Deadtime Stories (2009 and 2011)

I characterize George Romero’s post-Creepshow output the same way that I do Lucio Fulci’s post Manhattan Baby output, except that, you know, I actually like some of what Fulci did. His films feel like a man struggling for relevance, falling back on outdated tropes and the same old, same old one more time.

But man, as rough as Fulci’s life got, he never started a middling anthology film off with absolutely dreadful dialogue like “Now I lay me down to rest, but there’s a goblin upon my chest. He’s grey and ugly and very gory and he wants to tell me a deadtime story.”

For shame.

The first film has three stories:

  • Valley of the Shadow, in which a woman takes people into the jungle on a cursed trip to find her missing husband)
  • Wet, the story of digging up a mermaid
  • Housecall, which has a doctor visit a boy who claims to be a vampire.

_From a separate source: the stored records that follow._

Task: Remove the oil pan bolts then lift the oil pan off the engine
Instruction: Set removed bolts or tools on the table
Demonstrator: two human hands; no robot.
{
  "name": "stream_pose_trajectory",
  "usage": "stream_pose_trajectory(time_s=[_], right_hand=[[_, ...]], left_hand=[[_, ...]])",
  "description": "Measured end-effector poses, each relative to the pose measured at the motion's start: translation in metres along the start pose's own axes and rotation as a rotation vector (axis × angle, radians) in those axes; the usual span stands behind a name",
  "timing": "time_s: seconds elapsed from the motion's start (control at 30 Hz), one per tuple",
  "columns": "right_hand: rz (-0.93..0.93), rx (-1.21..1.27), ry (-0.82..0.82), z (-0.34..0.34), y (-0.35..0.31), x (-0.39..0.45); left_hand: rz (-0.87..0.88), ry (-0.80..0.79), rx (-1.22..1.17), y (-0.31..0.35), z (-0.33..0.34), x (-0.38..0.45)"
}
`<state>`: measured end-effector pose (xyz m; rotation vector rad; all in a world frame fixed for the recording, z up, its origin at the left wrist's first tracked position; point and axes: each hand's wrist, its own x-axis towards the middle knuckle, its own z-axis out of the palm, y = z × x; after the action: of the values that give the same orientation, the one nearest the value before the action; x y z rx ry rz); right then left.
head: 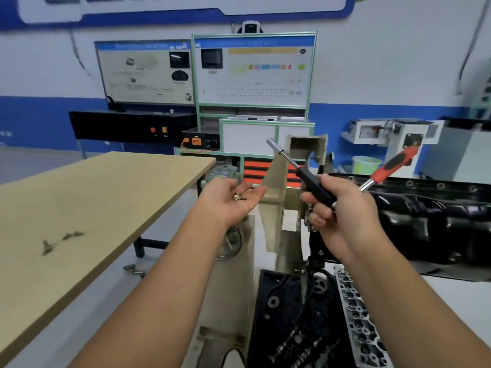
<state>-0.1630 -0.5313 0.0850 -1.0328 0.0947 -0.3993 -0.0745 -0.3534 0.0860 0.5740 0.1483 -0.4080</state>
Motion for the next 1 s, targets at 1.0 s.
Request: stream_pose_trajectory(time_s=[1.0], right_hand=[[0.357,-0.036,-0.155,0.265,0.244,-0.070]], left_hand=[[0.612,1.115,1.972,0.229,-0.295,-0.064]])
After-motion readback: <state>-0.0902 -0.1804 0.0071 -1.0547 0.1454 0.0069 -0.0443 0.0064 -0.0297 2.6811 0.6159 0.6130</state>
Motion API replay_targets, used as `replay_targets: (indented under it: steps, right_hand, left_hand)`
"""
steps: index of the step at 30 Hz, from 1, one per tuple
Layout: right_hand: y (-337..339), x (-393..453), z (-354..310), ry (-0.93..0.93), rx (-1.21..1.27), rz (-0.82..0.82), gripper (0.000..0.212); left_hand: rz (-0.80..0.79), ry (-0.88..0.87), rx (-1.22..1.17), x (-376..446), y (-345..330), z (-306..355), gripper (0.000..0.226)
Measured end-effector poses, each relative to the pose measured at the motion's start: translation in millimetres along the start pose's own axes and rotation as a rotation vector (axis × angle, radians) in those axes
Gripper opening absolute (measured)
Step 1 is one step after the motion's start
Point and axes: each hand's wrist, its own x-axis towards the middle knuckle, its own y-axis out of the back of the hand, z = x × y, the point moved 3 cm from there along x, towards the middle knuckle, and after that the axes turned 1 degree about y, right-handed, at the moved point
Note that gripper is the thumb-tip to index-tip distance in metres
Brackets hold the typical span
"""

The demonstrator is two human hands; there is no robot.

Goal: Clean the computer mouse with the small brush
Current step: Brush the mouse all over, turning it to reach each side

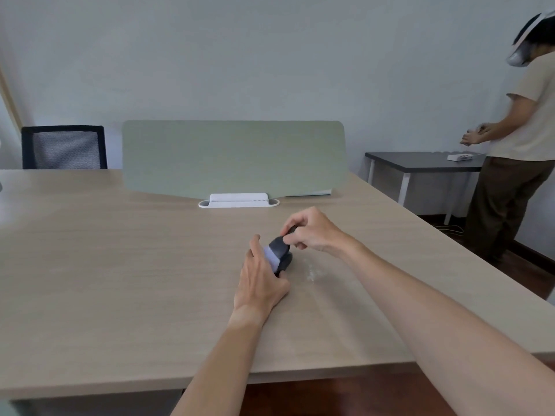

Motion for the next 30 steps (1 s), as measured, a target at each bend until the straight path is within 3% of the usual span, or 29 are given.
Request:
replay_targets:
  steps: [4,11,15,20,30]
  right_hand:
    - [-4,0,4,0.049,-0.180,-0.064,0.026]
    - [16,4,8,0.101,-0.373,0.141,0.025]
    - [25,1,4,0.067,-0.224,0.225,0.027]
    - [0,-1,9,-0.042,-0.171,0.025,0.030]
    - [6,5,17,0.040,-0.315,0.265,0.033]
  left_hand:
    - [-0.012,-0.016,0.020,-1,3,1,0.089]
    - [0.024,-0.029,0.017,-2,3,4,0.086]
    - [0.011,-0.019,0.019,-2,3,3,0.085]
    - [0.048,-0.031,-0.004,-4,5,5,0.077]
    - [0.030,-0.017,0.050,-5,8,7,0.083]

At least Tom Savini directed the last story and tried. The rest of this, put together by Michael Fischa (My Mom’s A Werewolf) and Jeff Monhahan, who appeared in Romero’s films Two Evil Eyes and Bruiser, made me question just how bad movies can be and I just spent a week watching every Bruno Mattei film I could get my hands on.

The second film finds Fischa and Monahan returning to direct a segment each, with Matt Walsh directing another.

Sadly, it’s no better:

  • The Gorge is about three friends whose hiking trip ends in an avalanche and cannibalism.
  • On Sabbath Hill is the closest the film gets to something unique with a tale of a professor’s dead girlfriend coming back to haunt him.
  • Dust has a doctor discovering that Mars dust can cute cancer and the security guard who steals his breakthrough.

I really hope that Romero at least got some money for these films, because I see no reason that he should be involved in these pictures. I struggled to get through these. Don’t make the same error that I did.

Tubi has Deadtime Stories: Volume 1 and Deadtime Stories: Volume 2 streaming for free, just in case you don’t believe me.